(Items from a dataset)
▬▬▬
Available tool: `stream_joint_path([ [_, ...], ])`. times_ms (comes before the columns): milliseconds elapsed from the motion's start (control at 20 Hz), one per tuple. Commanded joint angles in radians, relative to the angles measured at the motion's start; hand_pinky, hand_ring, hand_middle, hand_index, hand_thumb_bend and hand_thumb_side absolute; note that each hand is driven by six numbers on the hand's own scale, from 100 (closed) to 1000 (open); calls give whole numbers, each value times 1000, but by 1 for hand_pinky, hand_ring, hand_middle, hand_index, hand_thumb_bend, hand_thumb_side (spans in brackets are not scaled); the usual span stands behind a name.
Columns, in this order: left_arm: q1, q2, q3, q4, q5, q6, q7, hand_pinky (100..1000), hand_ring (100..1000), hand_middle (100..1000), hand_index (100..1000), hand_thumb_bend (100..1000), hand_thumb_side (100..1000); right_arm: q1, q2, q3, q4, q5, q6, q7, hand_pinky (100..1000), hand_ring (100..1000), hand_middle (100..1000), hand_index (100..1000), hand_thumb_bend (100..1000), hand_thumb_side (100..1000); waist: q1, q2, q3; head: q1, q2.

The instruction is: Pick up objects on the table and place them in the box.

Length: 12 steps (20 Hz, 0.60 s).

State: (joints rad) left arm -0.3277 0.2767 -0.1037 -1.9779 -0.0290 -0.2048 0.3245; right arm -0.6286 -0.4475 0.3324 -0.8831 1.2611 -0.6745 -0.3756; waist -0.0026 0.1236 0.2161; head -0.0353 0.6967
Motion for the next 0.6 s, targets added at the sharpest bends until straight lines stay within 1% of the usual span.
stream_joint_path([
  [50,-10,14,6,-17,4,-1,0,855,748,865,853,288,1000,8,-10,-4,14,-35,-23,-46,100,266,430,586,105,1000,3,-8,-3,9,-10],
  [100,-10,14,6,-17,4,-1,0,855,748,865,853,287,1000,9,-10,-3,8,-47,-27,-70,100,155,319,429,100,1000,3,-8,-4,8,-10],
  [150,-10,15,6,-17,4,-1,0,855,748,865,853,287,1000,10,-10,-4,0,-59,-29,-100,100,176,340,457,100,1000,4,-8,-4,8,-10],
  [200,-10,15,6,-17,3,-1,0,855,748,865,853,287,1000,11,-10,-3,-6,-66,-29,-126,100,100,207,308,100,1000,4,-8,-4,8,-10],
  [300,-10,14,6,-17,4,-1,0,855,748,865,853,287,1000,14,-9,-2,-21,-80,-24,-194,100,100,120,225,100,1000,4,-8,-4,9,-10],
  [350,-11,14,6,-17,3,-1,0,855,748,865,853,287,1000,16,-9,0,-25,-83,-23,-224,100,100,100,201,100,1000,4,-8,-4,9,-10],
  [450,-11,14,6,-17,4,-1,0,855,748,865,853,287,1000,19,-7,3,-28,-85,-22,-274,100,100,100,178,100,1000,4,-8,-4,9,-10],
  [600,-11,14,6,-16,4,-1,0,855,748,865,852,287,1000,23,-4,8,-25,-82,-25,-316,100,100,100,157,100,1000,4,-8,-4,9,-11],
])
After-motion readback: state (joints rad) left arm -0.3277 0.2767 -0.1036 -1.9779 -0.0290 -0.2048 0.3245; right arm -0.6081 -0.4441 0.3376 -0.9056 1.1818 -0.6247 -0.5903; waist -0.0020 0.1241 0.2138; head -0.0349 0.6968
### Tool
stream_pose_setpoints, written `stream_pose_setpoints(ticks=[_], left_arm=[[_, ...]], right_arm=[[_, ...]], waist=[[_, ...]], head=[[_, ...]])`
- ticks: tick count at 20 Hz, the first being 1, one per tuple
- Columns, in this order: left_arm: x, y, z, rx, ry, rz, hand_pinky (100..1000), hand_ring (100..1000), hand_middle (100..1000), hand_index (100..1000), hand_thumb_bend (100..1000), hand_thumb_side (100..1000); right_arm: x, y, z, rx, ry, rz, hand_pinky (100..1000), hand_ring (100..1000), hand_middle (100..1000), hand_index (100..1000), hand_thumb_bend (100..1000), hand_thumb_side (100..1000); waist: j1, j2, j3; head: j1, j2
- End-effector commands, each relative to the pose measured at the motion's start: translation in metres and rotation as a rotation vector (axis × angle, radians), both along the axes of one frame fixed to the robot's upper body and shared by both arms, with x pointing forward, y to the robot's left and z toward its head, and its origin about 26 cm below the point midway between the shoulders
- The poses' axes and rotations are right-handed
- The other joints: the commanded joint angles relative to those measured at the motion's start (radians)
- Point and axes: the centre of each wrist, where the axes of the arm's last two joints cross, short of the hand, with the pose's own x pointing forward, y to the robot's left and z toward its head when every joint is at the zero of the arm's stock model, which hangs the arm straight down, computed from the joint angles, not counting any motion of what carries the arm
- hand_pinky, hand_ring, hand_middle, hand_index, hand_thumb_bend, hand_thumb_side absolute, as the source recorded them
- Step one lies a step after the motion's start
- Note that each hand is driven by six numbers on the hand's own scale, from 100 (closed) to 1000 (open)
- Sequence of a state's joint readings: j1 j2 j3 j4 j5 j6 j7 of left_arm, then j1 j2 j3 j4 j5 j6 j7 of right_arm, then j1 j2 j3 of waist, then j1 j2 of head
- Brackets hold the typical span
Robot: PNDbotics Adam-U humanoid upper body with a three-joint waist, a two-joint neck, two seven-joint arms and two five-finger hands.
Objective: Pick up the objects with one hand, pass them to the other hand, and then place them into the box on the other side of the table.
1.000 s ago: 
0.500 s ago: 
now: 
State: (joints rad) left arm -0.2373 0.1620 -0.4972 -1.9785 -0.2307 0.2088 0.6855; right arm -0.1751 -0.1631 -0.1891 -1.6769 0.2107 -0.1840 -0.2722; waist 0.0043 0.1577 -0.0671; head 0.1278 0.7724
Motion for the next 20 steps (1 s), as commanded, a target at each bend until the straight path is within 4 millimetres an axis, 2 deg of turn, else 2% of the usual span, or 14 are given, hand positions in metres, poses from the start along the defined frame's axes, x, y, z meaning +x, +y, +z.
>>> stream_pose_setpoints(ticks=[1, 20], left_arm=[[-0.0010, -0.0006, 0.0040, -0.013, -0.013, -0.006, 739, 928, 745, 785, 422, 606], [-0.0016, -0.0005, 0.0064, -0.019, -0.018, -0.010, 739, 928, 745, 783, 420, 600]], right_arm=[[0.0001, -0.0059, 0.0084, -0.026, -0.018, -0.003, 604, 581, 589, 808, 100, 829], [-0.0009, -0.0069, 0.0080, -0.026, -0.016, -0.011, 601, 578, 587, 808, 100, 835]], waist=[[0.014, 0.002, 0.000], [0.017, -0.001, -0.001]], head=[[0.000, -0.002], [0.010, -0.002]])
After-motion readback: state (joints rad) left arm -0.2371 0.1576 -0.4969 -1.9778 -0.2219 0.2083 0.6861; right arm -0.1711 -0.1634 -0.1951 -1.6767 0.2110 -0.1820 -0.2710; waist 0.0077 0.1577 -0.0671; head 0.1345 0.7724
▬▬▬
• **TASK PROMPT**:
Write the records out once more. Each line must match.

• **REPLY**:
Available tool: `stream_joint_path([ [_, ...], ])`. times_ms (comes before the columns): milliseconds elapsed from the motion's start (control at 20 Hz), one per tuple. Commanded joint angles in radians, relative to the angles measured at the motion's start; hand_pinky, hand_ring, hand_middle, hand_index, hand_thumb_bend and hand_thumb_side absolute; note that each hand is driven by six numbers on the hand's own scale, from 100 (closed) to 1000 (open); calls give whole numbers, each value times 1000, but by 1 for hand_pinky, hand_ring, hand_middle, hand_index, hand_thumb_bend, hand_thumb_side (spans in brackets are not scaled); the usual span stands behind a name.
Columns, in this order: left_arm: q1, q2, q3, q4, q5, q6, q7, hand_pinky (100..1000), hand_ring (100..1000), hand_middle (100..1000), hand_index (100..1000), hand_thumb_bend (100..1000), hand_thumb_side (100..1000); right_arm: q1, q2, q3, q4, q5, q6, q7, hand_pinky (100..1000), hand_ring (100..1000), hand_middle (100..1000), hand_index (100..1000), hand_thumb_bend (100..1000), hand_thumb_side (100..1000); waist: q1, q2, q3; head: q1, q2.

The instruction is: Pick up objects on the table and place them in the box.

Length: 12 steps (20 Hz, 0.60 s).

State: (joints rad) left arm -0.3277 0.2767 -0.1037 -1.9779 -0.0290 -0.2048 0.3245; right arm -0.6286 -0.4475 0.3324 -0.8831 1.2611 -0.6745 -0.3756; waist -0.0026 0.1236 0.2161; head -0.0353 0.6967
Motion for the next 0.6 s, targets added at the sharpest bends until straight lines stay within 1% of the usual span.
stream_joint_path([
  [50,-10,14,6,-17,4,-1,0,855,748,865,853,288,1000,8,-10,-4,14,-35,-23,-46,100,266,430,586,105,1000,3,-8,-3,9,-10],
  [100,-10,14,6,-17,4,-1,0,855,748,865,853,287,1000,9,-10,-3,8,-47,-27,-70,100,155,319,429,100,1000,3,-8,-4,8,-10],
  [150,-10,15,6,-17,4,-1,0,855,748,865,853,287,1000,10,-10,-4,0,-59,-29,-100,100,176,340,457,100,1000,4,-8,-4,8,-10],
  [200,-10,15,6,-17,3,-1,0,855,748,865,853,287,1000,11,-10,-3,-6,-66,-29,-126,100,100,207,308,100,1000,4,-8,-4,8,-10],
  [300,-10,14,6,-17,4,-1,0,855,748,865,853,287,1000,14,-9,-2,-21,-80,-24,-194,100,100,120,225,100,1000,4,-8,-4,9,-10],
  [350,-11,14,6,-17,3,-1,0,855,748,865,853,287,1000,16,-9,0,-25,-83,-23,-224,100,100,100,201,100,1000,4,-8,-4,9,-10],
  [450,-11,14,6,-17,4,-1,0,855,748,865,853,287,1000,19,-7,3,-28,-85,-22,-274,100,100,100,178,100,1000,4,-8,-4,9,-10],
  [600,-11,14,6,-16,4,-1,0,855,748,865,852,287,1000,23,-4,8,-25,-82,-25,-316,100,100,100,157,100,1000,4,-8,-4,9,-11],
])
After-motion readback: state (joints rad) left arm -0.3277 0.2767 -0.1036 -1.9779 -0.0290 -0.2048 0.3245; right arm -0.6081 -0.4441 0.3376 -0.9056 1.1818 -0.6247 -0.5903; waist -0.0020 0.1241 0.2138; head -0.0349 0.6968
### Tool
stream_pose_setpoints, written `stream_pose_setpoints(ticks=[_], left_arm=[[_, ...]], right_arm=[[_, ...]], waist=[[_, ...]], head=[[_, ...]])`
- ticks: tick count at 20 Hz, the first being 1, one per tuple
- Columns, in this order: left_arm: x, y, z, rx, ry, rz, hand_pinky (100..1000), hand_ring (100..1000), hand_middle (100..1000), hand_index (100..1000), hand_thumb_bend (100..1000), hand_thumb_side (100..1000); right_arm: x, y, z, rx, ry, rz, hand_pinky (100..1000), hand_ring (100..1000), hand_middle (100..1000), hand_index (100..1000), hand_thumb_bend (100..1000), hand_thumb_side (100..1000); waist: j1, j2, j3; head: j1, j2
- End-effector commands, each relative to the pose measured at the motion's start: translation in metres and rotation as a rotation vector (axis × angle, radians), both along the axes of one frame fixed to the robot's upper body and shared by both arms, with x pointing forward, y to the robot's left and z toward its head, and its origin about 26 cm below the point midway between the shoulders
- The poses' axes and rotations are right-handed
- The other joints: the commanded joint angles relative to those measured at the motion's start (radians)
- Point and axes: the centre of each wrist, where the axes of the arm's last two joints cross, short of the hand, with the pose's own x pointing forward, y to the robot's left and z toward its head when every joint is at the zero of the arm's stock model, which hangs the arm straight down, computed from the joint angles, not counting any motion of what carries the arm
- hand_pinky, hand_ring, hand_middle, hand_index, hand_thumb_bend, hand_thumb_side absolute, as the source recorded them
- Step one lies a step after the motion's start
- Note that each hand is driven by six numbers on the hand's own scale, from 100 (closed) to 1000 (open)
- Sequence of a state's joint readings: j1 j2 j3 j4 j5 j6 j7 of left_arm, then j1 j2 j3 j4 j5 j6 j7 of right_arm, then j1 j2 j3 of waist, then j1 j2 of head
- Brackets hold the typical span
Robot: PNDbotics Adam-U humanoid upper body with a three-joint waist, a two-joint neck, two seven-joint arms and two five-finger hands.
Objective: Pick up the objects with one hand, pass them to the other hand, and then place them into the box on the other side of the table.
1.000 s ago: 
0.500 s ago: 
now: 
State: (joints rad) left arm -0.2373 0.1620 -0.4972 -1.9785 -0.2307 0.2088 0.6855; right arm -0.1751 -0.1631 -0.1891 -1.6769 0.2107 -0.1840 -0.2722; waist 0.0043 0.1577 -0.0671; head 0.1278 0.7724
Motion for the next 20 steps (1 s), as commanded, a target at each bend until the straight path is within 4 millimetres an axis, 2 deg of turn, else 2% of the usual span, or 14 are given, hand positions in metres, poses from the start along the defined frame's axes, x, y, z meaning +x, +y, +z.
>>> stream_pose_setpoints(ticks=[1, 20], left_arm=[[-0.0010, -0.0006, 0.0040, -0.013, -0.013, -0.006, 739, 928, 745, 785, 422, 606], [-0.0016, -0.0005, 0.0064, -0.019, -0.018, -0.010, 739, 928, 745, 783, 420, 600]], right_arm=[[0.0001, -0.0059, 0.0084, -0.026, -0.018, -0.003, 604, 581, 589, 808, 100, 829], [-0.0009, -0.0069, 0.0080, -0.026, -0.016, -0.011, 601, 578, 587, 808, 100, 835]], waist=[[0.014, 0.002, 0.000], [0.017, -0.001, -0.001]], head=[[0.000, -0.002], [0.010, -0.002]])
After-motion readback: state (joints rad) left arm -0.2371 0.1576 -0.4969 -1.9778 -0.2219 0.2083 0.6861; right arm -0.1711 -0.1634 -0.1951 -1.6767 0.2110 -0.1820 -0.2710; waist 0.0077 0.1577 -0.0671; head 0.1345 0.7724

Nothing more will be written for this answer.